Bucharest, 9 October 2011 – LAWMAKERS URGE NATO TO STEP UP EFFORTS AGAINST GROWING THREAT FROM CHEMICAL AND BIOLOGICAL WEAPONS
Legislators from across the NATO Alliance on Sunday urged allied governments to step up efforts against the threat of biological and chemical weapons, warning that there is a growing danger that terrorists could acquire and use such arms to devastating effect.
"There is always a race between those who want to do us harm and those of us who search for technological means to thwart such terrorist acts. We as politicians must make sure that we stay ahead," said US Congressman David Scott, who authored a draft resolution for the annual session of NATO’s Parliamentary Assembly.
The draft adopted by the Assembly’s Science and Technology Committee calls on NATO governments to invest in detection technology, counter-measures and protection of critical infrastructure from biological and chemical threats.
On Monday, the resolution is expected to be approved by the full Assembly which comprises over 250 parliamentarians from the 28 NATO nations. The annual plenary session will be attended by NATO Secretary General Anders Fogh Rasmussen.
Scott said governments should not allow the current budgetary restraints to undermine defenses against biological and chemical weapons. "Biological and chemical weapons are a significant and evolving threat and we must remain vigilant and we must be strong against these terrorist threats to humankind," he told the Committee.
The draft resolution urges NATO governments to strengthen arms control, disarmament and non-proliferation efforts, particularly at a review conference of the international Biological and Toxin Weapons Convention starting Dec. 5 in Geneva. "This is our most urgent opportunity to update a control regime for biological and chemical weapons and it should be and must be stronger," Scott said of the conference which is held every five years.
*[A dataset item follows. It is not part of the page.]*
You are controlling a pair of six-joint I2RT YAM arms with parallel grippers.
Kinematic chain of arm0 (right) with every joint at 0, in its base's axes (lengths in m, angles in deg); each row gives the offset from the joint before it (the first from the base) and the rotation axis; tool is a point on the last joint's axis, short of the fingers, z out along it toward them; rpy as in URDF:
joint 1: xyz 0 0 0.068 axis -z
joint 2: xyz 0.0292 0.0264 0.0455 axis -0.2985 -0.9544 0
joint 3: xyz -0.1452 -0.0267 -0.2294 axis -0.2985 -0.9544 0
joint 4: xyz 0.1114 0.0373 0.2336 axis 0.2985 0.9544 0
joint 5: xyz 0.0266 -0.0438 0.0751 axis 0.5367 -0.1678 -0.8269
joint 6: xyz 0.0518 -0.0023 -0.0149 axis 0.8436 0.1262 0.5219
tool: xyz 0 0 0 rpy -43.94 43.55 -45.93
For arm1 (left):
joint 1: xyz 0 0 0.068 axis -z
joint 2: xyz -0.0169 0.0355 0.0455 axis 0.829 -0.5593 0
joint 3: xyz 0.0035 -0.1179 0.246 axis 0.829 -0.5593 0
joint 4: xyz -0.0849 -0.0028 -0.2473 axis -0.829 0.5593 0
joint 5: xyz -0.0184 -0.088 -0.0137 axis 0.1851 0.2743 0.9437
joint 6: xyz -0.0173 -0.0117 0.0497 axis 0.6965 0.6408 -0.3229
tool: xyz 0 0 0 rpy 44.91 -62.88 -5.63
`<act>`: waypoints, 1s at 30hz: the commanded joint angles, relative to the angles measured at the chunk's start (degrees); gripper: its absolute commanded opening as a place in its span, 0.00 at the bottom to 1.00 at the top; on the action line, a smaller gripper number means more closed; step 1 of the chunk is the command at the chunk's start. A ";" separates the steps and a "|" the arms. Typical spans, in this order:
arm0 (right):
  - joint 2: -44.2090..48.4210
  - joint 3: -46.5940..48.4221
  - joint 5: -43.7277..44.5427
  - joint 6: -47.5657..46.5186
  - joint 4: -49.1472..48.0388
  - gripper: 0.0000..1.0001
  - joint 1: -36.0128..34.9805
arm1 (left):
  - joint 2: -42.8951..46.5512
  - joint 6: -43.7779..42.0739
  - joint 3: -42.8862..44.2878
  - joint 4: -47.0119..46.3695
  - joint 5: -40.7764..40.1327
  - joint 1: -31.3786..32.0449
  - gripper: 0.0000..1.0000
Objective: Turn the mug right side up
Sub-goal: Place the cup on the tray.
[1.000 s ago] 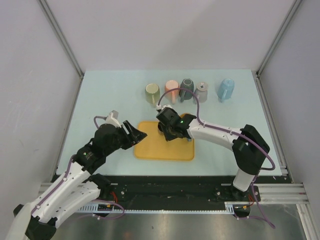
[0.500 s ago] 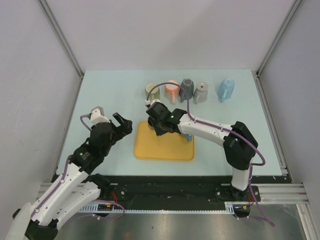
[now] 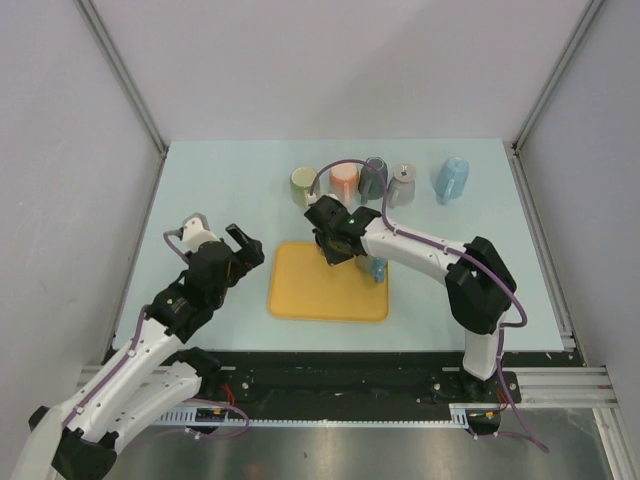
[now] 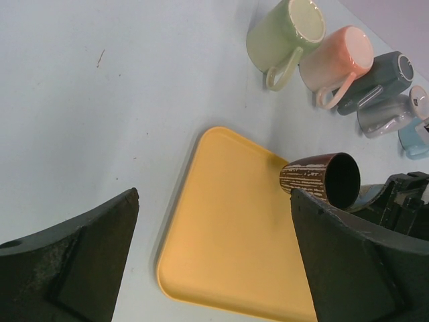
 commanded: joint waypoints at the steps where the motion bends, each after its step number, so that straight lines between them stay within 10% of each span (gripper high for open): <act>1: -1.93 4.38 0.14 0.23 3.74 0.00 1.02 | -0.20 2.44 0.94 -0.37 -1.27 -0.28 0.98; 30: -3.26 3.76 -1.53 -1.18 5.43 0.00 4.62 | -3.63 3.32 0.14 -1.60 3.40 -0.28 0.99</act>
NATO lawmakers urged their governments to press all nations to sign up to international conventions on biological and chemical weapons. The resolution also called on the four nations with declared chemical weapons - the United States, Russia, Iraq and Libya - to complete the destruction of their stockpiles in a timely and responsible manner.
Non-declared biological and chemical weapons states should cease their programmes and declare any weapons holdings, the resolution said.